Having had Vibram on my previous boots and noticed a huge difference returning to smooth plastic with my new boots – I was now weary of any uneven hard surface, and rock scrambling was now out of the question . Unfortunately the shop which had done the previous conversion was no longer. I also liked the idea of a rockered soul like my AT Boots, time for some DIY.
Supplies: screws, Glue – Evostick contact adhesive and later Sikaflex 291 marine sealant, Vibram sole from a shoe repair shop (who were horrified at the sight of ski boots!), bits of wood.
Tools: Large rasp (for filing horses hooves), power sander, power driver, sharp knife, C clamps. Duck Tape, Large Vice (handy but not really necessary).
First off remove the liner and footbed (the one in the shell). No point in trashing that and it gets in the way anyway. The Vibram makes the boot thicker so it won’t fit in bindings anymore, the boot has to be thinned..
..My Richlee F1’s had a replaceable toe insert, this gave me an good indication of how far I could thin the boot without going to far. To get a rockered sole to make walking easier I started with this as my thinnest bit and hardly removed any material from the rearward part of the toe section.
The heal section on my boots is removable, too bit to just replace , to shallow to remove much. I made it as thin as I dared. To make it fit in bindings I cut down the depth of the tread, the easiest way of thinning the Vibram. The Vibram also need weakening where it bends steeply right at the rear, or it just tries to flatten and unglues itself!
To make the boot smooth I sanded what I had filed. My buddies power sander is quite a noisy beast so ear protection is necessary. You have to be careful to sand flat, not lop sided.

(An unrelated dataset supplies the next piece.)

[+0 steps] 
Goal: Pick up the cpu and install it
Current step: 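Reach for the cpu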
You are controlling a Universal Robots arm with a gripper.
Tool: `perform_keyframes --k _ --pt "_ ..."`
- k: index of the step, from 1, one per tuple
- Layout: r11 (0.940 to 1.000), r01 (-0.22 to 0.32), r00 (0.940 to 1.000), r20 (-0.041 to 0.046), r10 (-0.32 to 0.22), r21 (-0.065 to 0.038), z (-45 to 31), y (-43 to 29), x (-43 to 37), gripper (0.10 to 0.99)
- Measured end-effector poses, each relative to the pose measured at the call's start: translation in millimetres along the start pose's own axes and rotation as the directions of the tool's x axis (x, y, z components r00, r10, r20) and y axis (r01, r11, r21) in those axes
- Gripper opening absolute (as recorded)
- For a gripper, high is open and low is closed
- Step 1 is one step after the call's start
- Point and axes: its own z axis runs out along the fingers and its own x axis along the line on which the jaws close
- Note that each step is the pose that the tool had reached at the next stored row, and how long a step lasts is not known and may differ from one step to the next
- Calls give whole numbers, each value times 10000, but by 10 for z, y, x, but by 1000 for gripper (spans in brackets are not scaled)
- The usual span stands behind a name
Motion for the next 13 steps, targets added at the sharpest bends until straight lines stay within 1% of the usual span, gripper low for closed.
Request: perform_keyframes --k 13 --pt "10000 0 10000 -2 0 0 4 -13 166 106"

Evostick contact adhesive has to be dry before contact is made....otherwise it doesn’t work....don’t rush or you will just have to do it again! Marine sealant is messier stuff but not so fussy. Clamping firmly for 24+ hours give the glue a chance to set. The best way I found was clamping a sturdy piece of wood underneath with little wedges to follow the shape of the boot.....couldn’t make a ski binding do this job...I tried.
I trimmed the sole to fit with a very sharp kitchen knife, it worked much better than a craft or Stanley knife. I also found that doing this at least trimming them to almost fit is much easier done before gluing.
To make sure the sole never falls off, even if the glue starts to peal I screwed the rubber on. The heal section had retaining screws already, I just put larger ones in the same holes. I put 4 large ones and 2 smaller ones in the toe section. All these had to be cut down to stop them sticking through into the liner. I put the screws all the way in, saw how much they stuck out by then cut them down. I put Vibram all the way down the instep, makes climbing ladders easier...my old ones didn’t have this but my AT boots do, there is quite a difference in practice.
I managed quite a rocker on my boots. This makes walking much more pleasant. Can’t make a walk mode on these boots, not being a traditional 2 piece boot the lower section comes up so high inside taking out rivets and freeing up the hinge jut would wreck the stability of the boot not make it swing for and aft any better. The rocker has the unfortunate effect of stopping the boots from fitting in lots of bindings. They fit fine in higher end Sallys and in AT bindings, but no different from my AT boots. I did squeeze them into some Tyrolias, but the didn’t release to well. They wouldn’t even fit into markers or looks
![]()
I’ve tested them by walking around the garden, up and down the street a bit and climbing the front of the house, for a real test I will have to wait until October! One has marine adhesive holding it together and contact adhesive on the other , time will tell which is the best option.